If you can know your bigger picture and ensure that your actions and decisions align with it, things just feel clearer.

The second aspect to my decision to give relates to how I feel when I give. I think back to harder times, specifically my early experiences as a new mother. It took me a long time…far too long in hindsight…to emerge and connect with the community in which I had found myself.  By the time we were ready to welcome baby #2 into the family, I knew that being ‘out there’ was a happier place for me. In a blog I wrote for a friend’s website about feeding my second son, I said “..each time I indulged the sobbing and sat up all bleary, there was still a dirty house filled with hungry boys waiting for me.  So I just got up and got on with things.  That has been a huge life lesson for me, to just get on with something because nothing was ever fixed from waiting and wishing.”

So being ‘out there’ was as much about being busy inside the same four walls as it was about NOT getting stuck in my own head. I’ve written about that before too…And being ‘out there’ also meant being outside the home and it connected me to groups that were giving something important to the community. And I started giving alongside them, because it felt right on all kinds of levels. I worked in a voluntary capacity (like so many other mums) for quite a few groups, but probably gave the most to Playcentre. I felt that what we did at Playcentre made an inherent, positive difference to the lives and wellbeing of our whaanau. It was bloody hard at times and ironically meant that I was often LESS available to my own family than they would have liked, but it saved me.

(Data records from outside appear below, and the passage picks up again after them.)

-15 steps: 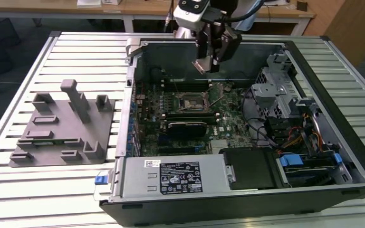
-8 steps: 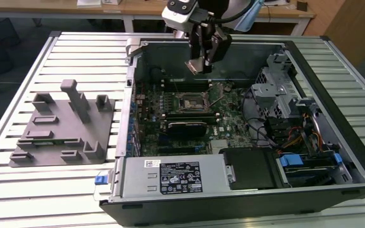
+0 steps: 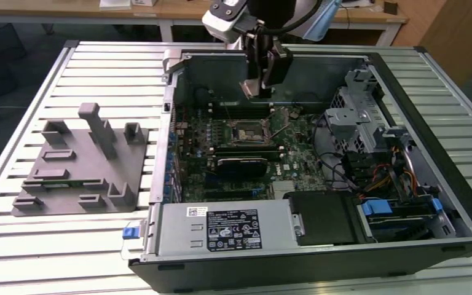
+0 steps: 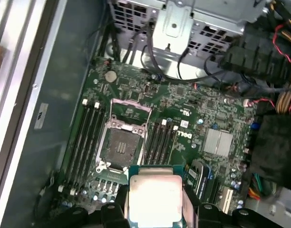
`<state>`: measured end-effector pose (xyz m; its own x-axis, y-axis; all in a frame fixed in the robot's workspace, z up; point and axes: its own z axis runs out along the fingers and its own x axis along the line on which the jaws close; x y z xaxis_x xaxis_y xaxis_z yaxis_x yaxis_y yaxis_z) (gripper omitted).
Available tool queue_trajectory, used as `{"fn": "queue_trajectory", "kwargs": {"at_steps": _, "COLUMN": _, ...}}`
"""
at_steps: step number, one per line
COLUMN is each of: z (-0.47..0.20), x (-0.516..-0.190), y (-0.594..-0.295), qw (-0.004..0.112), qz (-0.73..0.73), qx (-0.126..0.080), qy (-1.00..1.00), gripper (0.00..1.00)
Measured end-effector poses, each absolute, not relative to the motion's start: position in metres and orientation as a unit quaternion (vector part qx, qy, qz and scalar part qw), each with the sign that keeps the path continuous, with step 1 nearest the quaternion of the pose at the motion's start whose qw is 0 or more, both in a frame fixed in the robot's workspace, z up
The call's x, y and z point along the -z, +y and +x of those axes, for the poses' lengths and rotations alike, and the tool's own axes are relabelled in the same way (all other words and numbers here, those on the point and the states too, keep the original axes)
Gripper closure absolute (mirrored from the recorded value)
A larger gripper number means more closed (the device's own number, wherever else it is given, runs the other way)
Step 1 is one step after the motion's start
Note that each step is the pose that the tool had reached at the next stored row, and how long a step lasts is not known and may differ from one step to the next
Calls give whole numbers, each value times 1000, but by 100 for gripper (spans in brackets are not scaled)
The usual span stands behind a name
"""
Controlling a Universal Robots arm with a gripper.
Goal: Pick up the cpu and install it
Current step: 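Place the cpu into insertion slot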
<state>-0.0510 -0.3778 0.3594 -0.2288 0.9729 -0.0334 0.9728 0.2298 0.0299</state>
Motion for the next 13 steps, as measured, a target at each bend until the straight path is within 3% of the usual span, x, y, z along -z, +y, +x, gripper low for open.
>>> {"fn": "queue_trajectory", "kwargs": {"at_steps": 13, "z": -51, "x": -352, "y": -367, "qw": 23, "qz": 663, "qx": 1, "qy": 749, "gripper": 47}}
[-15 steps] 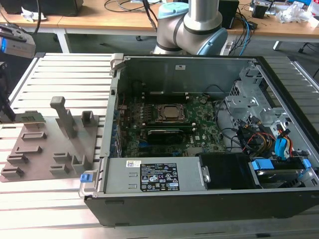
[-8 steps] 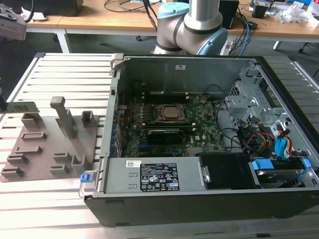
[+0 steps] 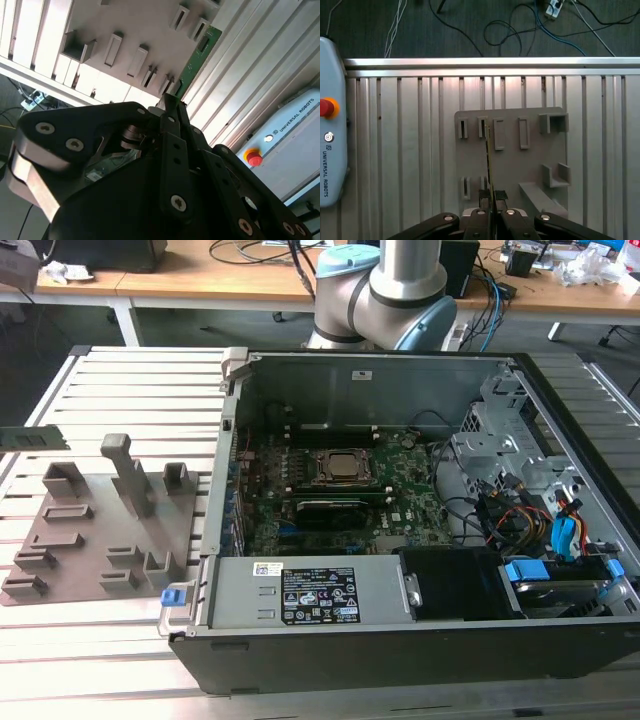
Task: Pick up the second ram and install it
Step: 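Pick up the second ram and move it above second insertion slot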
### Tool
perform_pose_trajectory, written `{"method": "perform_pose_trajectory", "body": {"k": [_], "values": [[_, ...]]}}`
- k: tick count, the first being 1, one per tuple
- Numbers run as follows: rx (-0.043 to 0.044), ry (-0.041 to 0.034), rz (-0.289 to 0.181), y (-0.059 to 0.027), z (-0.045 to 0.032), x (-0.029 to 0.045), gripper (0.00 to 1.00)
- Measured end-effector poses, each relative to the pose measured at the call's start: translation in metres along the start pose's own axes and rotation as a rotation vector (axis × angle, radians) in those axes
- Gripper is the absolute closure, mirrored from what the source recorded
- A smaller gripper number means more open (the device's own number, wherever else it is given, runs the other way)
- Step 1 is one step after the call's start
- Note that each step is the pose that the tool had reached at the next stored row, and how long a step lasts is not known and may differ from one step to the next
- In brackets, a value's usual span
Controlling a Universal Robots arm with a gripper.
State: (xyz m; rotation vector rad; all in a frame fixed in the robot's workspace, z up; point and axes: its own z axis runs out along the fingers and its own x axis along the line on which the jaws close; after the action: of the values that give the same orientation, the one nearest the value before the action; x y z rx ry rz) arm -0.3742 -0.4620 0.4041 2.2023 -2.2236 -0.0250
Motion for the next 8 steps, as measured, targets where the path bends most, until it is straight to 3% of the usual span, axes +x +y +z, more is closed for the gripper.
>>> {"method": "perform_pose_trajectory", "body": {"k": [8], "values": [[0.0, 0.0, 0.0, 0.0004, -0.0184, 0.0, 0.86]]}}
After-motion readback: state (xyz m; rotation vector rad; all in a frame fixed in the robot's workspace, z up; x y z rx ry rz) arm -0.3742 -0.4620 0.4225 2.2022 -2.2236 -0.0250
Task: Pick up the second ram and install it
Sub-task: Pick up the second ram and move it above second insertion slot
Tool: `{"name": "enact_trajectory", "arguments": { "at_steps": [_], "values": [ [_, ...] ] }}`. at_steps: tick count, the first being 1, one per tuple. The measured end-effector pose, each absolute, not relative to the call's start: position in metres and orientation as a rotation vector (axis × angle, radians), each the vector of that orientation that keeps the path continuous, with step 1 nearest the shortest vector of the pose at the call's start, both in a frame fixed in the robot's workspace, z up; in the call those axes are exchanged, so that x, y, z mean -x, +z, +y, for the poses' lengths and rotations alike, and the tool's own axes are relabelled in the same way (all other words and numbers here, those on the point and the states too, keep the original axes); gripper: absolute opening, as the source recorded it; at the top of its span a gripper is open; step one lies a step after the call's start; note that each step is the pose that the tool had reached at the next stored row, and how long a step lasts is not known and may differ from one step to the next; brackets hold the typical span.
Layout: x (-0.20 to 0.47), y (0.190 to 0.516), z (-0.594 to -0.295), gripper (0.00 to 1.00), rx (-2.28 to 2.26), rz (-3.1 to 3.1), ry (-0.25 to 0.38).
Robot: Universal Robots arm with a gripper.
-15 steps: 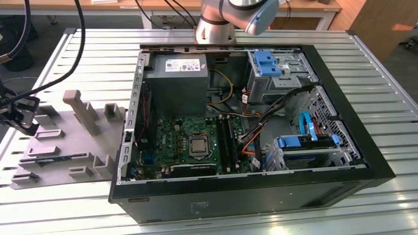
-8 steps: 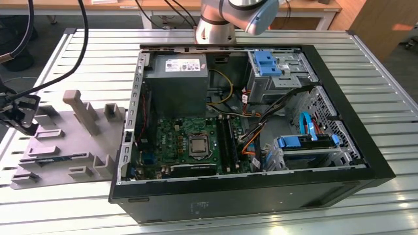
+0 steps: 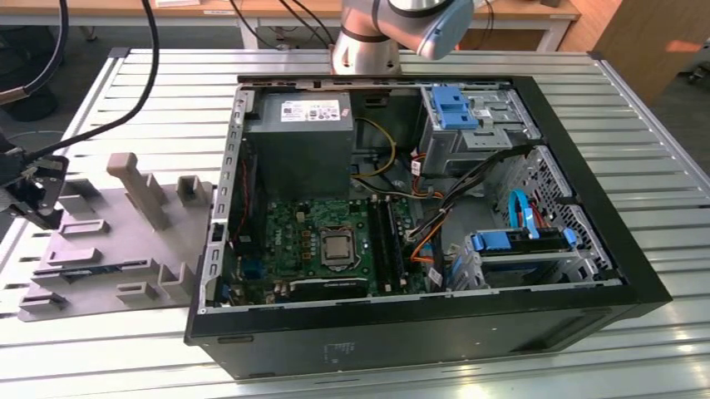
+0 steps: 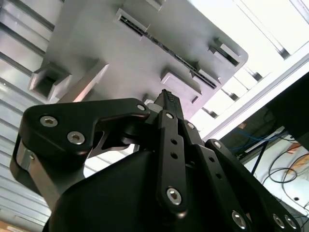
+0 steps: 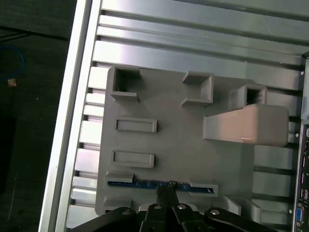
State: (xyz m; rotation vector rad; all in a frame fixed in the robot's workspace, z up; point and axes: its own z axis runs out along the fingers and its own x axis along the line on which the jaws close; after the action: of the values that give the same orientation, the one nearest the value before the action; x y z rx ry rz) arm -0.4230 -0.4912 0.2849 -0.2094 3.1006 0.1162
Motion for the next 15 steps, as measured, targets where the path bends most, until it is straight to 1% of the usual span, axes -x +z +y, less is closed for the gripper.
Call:
{"name": "enact_trajectory", "arguments": {
  "at_steps": [15],
  "values": [
    [0.423, 0.2839, -0.4912, 0.11, 0.632, 3.053, 0.122]
  ]
}}
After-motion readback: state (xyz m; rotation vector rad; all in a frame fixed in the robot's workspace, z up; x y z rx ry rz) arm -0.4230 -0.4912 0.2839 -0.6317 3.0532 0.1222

It saved me to be selfless. Giving of my skills, giving of my time to something worthwhile was the big leveller. Years later, I first heard the term ‘servant leadership’ and that seemed like a good description. Giving, serving, being of service, helping others – it takes many forms. It’s an indicator of our health, individual and collective, to pause and look at how much we are serving others.

Because then there was an election.

And I thought to myself, I can’t wait until December this year. I do not have a blind eye to turn. I have two eyes and two ears and I live in New Zealand in 2017. What I see all around me is an increasing pressure on families who have less than my own. So with my privilege and my good fortune and my capacity to share firmly acknowledged, I have given again to a new cause.

They are called The Aunties.  If you feel inclined, their givealittle page would appreciate any help you can offer.